**Work task**:
Each line from the opening of the listing below through the line that contains "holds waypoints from" is to be output exactly as written.

**Excerpted data**:
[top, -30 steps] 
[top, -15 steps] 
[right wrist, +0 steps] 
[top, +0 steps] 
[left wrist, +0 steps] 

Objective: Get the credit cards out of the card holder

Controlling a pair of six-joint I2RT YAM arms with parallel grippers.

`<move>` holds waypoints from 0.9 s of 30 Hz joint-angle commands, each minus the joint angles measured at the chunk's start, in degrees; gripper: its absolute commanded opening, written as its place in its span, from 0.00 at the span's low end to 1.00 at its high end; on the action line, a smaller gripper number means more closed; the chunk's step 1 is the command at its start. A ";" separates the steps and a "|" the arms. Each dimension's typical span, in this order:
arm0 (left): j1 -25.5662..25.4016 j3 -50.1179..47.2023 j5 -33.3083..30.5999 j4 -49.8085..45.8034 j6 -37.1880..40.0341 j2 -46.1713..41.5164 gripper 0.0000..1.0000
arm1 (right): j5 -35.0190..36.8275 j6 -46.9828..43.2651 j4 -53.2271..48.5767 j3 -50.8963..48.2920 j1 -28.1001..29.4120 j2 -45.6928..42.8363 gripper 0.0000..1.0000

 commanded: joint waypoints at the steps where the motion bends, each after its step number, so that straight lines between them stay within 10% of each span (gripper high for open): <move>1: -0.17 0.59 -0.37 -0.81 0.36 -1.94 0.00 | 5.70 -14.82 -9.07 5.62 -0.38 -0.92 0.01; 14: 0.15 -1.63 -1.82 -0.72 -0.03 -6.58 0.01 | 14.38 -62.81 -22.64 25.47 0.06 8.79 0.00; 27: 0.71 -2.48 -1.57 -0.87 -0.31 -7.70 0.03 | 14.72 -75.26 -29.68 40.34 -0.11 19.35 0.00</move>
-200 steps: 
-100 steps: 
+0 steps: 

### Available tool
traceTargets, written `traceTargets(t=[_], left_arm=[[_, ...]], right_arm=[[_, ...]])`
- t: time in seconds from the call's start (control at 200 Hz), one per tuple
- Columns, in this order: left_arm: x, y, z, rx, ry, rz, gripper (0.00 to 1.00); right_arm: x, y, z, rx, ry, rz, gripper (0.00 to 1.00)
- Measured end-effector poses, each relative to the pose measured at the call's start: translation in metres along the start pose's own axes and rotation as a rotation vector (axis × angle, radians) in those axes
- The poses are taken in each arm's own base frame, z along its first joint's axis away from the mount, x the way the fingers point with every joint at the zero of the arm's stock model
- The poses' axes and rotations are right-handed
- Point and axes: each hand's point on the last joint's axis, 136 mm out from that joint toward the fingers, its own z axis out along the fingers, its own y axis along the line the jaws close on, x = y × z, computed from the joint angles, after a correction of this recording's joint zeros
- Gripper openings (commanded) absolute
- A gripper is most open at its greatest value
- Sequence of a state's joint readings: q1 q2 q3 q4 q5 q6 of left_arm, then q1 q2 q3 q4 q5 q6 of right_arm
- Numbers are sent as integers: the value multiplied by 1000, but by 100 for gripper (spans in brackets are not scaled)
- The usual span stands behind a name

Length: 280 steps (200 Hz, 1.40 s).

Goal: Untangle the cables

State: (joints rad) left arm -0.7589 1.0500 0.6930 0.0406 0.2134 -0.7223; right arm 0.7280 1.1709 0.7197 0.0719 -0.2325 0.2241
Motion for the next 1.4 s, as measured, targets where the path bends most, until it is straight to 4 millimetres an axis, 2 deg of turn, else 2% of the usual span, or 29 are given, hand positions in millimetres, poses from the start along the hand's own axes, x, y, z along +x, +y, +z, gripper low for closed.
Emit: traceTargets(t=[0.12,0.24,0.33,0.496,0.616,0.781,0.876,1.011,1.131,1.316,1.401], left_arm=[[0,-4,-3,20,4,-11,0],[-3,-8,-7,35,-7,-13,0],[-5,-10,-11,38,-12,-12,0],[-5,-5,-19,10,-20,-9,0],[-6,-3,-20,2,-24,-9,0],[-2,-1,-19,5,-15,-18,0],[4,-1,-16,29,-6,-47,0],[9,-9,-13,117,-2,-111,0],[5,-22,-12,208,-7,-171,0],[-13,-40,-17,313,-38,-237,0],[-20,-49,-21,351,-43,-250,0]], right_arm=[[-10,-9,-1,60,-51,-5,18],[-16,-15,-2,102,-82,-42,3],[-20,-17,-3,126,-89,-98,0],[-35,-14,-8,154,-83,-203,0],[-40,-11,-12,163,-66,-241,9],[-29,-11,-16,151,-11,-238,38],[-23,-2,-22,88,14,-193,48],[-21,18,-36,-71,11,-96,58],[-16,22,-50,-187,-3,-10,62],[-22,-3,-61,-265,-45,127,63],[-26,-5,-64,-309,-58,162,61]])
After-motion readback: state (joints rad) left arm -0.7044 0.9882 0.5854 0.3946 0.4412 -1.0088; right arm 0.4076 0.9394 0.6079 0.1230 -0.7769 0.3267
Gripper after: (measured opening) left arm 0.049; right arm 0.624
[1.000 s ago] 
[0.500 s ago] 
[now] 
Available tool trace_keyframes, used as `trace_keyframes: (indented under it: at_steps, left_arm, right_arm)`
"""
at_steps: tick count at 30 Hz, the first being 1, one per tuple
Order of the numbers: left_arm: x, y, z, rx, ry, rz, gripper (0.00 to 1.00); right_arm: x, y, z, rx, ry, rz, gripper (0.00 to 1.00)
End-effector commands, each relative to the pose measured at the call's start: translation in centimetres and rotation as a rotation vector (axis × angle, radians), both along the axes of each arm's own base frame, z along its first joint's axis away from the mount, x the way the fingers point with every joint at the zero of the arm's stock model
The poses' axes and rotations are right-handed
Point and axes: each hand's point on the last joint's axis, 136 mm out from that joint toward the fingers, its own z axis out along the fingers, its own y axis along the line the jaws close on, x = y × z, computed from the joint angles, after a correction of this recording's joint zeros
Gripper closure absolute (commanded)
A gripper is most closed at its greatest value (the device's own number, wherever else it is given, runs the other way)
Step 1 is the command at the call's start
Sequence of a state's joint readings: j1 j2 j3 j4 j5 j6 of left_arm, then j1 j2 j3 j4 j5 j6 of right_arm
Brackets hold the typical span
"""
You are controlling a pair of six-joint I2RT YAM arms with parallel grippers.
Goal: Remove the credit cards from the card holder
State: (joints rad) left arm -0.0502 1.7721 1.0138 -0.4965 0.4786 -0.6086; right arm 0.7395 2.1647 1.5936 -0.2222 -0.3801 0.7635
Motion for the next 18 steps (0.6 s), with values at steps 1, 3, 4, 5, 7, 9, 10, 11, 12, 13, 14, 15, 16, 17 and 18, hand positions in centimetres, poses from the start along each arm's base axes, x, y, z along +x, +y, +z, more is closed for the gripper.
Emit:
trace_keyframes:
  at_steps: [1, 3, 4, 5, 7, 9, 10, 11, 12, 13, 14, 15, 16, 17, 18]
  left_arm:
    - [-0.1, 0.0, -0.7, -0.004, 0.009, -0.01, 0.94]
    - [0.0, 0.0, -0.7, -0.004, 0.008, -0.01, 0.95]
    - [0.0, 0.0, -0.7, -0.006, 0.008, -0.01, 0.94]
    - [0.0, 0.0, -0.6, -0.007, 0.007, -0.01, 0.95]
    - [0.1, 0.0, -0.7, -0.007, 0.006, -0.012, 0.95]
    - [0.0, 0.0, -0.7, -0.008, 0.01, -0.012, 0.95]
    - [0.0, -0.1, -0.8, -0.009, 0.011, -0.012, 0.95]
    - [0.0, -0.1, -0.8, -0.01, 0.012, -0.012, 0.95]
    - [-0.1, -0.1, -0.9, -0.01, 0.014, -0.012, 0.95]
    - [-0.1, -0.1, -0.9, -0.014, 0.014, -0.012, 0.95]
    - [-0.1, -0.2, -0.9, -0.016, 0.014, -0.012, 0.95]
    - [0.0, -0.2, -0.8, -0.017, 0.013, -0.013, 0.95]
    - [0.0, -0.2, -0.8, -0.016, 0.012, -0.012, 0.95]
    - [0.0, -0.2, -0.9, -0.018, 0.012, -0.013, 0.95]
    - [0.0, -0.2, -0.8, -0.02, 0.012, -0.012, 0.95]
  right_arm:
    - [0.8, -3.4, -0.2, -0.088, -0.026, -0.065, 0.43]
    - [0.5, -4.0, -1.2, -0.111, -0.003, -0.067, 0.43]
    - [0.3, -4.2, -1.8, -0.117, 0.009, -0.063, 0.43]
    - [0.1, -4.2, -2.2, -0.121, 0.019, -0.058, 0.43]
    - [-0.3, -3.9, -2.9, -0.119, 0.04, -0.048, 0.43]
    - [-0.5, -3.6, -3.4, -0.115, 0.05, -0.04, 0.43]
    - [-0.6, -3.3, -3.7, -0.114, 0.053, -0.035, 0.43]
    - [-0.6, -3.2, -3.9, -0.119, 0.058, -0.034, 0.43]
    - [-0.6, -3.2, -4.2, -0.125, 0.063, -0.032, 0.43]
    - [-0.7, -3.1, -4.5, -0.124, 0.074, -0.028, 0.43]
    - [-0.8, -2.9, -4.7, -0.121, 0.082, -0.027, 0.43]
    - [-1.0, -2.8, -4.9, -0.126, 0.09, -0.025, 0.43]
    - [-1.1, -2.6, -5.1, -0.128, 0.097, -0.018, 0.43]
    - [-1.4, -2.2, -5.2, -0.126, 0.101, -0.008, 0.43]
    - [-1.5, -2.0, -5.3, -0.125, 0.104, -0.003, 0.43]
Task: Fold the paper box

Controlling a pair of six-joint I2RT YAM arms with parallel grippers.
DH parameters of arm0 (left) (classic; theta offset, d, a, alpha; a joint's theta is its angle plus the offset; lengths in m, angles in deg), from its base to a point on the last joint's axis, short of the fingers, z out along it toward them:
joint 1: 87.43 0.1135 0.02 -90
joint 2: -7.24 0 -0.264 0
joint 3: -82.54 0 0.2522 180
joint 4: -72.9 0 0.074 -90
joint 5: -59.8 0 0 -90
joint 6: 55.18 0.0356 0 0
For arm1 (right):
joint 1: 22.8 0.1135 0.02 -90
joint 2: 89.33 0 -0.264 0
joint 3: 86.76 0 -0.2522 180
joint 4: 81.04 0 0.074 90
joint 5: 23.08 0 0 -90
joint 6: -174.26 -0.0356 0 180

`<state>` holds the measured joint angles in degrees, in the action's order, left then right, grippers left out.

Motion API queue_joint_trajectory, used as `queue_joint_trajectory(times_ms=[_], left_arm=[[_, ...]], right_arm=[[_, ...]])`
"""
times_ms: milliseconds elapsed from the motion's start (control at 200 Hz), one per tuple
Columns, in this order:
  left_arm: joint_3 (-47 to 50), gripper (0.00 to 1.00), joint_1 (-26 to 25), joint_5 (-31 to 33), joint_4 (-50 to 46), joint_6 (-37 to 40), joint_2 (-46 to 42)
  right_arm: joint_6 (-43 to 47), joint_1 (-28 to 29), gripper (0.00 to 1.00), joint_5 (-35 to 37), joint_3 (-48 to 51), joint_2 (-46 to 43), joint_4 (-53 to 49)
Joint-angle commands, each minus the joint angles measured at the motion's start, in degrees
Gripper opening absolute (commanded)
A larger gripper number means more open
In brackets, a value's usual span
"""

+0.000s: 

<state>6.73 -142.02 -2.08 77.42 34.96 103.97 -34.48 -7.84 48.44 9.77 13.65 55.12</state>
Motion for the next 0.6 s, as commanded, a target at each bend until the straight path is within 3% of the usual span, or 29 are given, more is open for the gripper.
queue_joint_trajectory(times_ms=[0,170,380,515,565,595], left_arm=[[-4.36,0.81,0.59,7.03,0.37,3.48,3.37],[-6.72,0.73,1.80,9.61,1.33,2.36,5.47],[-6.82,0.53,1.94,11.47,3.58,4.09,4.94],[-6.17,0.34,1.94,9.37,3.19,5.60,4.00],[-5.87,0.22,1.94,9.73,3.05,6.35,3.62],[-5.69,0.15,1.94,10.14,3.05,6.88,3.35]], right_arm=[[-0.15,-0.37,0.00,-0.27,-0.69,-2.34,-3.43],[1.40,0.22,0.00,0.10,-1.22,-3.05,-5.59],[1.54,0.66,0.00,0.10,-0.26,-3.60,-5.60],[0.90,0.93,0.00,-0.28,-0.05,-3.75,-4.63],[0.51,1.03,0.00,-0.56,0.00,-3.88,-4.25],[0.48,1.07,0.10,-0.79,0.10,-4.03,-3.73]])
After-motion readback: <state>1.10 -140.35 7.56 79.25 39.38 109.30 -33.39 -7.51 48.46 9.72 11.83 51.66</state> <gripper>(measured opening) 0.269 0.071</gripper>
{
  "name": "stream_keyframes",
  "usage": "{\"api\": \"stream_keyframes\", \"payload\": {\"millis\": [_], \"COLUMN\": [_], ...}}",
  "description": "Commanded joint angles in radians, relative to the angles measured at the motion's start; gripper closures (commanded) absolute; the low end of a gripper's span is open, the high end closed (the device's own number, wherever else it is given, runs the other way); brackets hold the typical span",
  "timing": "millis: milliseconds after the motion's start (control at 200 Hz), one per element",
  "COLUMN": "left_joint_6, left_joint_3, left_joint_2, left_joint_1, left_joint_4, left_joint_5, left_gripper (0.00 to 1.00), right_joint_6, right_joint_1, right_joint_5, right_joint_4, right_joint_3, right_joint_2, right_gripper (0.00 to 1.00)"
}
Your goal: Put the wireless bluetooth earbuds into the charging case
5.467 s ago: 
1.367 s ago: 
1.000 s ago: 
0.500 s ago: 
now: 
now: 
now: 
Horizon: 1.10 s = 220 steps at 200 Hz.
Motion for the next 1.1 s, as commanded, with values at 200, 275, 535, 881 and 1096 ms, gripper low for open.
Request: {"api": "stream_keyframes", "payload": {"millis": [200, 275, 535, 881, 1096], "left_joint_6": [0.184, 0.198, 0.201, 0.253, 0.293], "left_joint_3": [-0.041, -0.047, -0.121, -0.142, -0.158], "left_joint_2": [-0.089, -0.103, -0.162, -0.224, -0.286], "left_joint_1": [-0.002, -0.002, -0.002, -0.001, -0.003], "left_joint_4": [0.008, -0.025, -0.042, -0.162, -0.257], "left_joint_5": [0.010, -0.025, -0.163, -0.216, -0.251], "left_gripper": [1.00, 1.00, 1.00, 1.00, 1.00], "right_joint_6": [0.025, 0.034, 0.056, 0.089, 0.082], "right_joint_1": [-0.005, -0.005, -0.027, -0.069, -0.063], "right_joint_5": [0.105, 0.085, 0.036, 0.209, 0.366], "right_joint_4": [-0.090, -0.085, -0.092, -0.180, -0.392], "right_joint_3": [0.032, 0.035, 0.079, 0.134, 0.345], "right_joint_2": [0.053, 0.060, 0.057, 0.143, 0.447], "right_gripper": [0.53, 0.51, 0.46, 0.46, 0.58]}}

**Result of this exercise**:
[top, -30 steps] 
[top, -15 steps] 
[right wrist, +0 steps] 
[top, +0 steps] 
[left wrist, +0 steps] 

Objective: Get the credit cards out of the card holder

Controlling a pair of six-joint I2RT YAM arms with parallel grippers.

`<move>` holds waypoints from 0.9 s of 30 Hz joint-angle commands, each minus the joint angles measured at the chunk's start, in degrees; gripper: its absolute commanded opening, written as its place in its span, from 0.00 at the span's low end to 1.00 at its high end; on the action line, a smaller gripper number means more closed; the chunk's step 1 is the command at its start. A ";" separates the steps and a "|" the arms. Each dimension's typical span, in this order:

No more output is given for this exercise.